Ah, the thrill of efficiency and certainty—of bagging, tagging and rapidly moving on. We love applying it to our messy closets and, it seems, to people. Especially in the business arena, there are plenty of books, articles and talks that will tell you how to definitively size someone up in 90 seconds or less. You can’t even get through one layer of your closet in that time, yet you can label, box, and place someone on a shelf. OK, sure, that type of instant read might be helpful when recruiting for, say, a customer-facing position that requires an immediate smile and friendly vibe. But there’s a difference between what someone can immediately project and the whole of who someone is or can be—and I can thank my brother for helping to remind me of that.

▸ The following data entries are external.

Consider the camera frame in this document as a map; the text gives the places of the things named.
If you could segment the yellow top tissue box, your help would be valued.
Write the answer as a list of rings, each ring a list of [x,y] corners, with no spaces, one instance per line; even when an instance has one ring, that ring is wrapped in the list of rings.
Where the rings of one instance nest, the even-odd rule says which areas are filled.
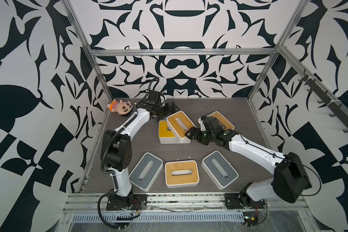
[[[189,144],[190,140],[182,141],[177,139],[170,128],[167,126],[166,120],[159,121],[159,132],[158,132],[159,142],[162,145],[168,144]]]

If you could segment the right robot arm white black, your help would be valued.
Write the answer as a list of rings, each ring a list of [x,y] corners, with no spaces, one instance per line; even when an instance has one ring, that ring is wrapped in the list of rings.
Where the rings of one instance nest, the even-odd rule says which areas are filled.
[[[239,192],[237,200],[241,207],[250,207],[267,199],[281,199],[293,204],[302,196],[304,190],[312,186],[306,172],[312,168],[302,164],[298,155],[270,150],[248,140],[238,131],[223,129],[215,117],[201,117],[200,127],[190,128],[185,132],[185,136],[203,145],[215,143],[219,147],[240,154],[273,175],[264,181],[248,183]]]

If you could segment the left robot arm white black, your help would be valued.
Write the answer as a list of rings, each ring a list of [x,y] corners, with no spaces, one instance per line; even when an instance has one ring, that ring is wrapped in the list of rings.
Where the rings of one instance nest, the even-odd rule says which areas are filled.
[[[110,174],[118,199],[128,200],[132,196],[128,166],[132,158],[132,139],[151,119],[164,119],[180,110],[174,103],[166,102],[161,92],[149,90],[138,103],[114,99],[107,105],[112,113],[128,119],[115,130],[106,130],[101,149],[101,172]]]

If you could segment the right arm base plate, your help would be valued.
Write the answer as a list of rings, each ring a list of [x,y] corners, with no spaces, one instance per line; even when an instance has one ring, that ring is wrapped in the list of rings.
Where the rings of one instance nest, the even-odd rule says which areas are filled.
[[[225,193],[224,198],[228,209],[265,209],[265,200],[255,202],[247,194]]]

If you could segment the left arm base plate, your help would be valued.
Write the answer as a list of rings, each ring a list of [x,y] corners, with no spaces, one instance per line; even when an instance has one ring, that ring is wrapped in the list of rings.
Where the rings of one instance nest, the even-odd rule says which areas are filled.
[[[108,196],[107,211],[117,211],[123,209],[140,210],[147,205],[148,196],[146,194],[130,193],[126,197],[113,194]]]

My brother has a nice haircut and a good job. He’s coached his kids sporting teams, put in new bathroom tile with his wife, and run marathons all over the U.S. My brother also likes to crowd into the front row at punk rock shows and scream the words to the songs along with the front man. It’s not that he’s releasing pent up rage or railing against his nice haircut. He just thinks it’s tremendously fun. Yes, the scene surprises even me. Surprises and delights. Surprises, delights and challenges me to keep the lid off the box and see what else I might find.
We are rarely the sum total of our titles: parent, accountant, sister, volunteer. Yet as assessors, we love to fill in the blanks of our questionnaire and affix the period. Move on; we have things to do. I recently met a new colleague at work. He gave me the factual run down of his resume, which is impressive, and it would have been fine to set up shop in that space. But I probed a bit more and found his gooey center when he started talking about his daughters and how the younger constantly dresses up as a princess, complete with clip earrings and at least two bracelets–two. I love that he knew that. I want my understanding of him to lean into both spaces, and look for even more light.
Seeking the surprises in others is a delight in itself. I am nearly giddy when I learn that a colleague enjoys making piñatas, or was in the Navy, or sings karaoke, or cans her own pickles. Most people are inherently interesting. Looking for those surprises—What? You’ve watched the entire “Breaking Bad” series twice?—also provides a greater freedom to look for ever-evolving surprises in ourselves: the marvelous sidebars, quirks, little-known facts, and unexpected aspects.
In doing so, we allow ourselves to expand the lines we self-impose and enrich how we meet our run-of-the-mill day. In the case of my brother, while I doubt he gets in the face of his supervisor during management meetings, I like to think he takes some of the exuberance and connection he finds at those loud, sweaty punk shows and wraps it in a way that brings added meaning to his strategy sessions. How awesome is that?
This “game” of looking for the unknown has also saved me from pigeon-holing people and has enabled me to extend compassion when it would be so, so much easier to keep my eyes rolled back in my head. Holding on to the belief that I don’t know the whole picture suspends judgment. I’m sure there are, sadly, times when bad behavior really is the whole of someone’s story but I like to think that’s the exception. I’d prefer to err on the side of possibility and hold the space for more of whatever that individual’s interesting more is.
Efficiency and certainty have their place, but when it comes to the complexity of you and of me, I like to find the unique pieces I didn’t expect. Those are the discoveries that add richness to the everyday and keep me on the hunt for even more surprises.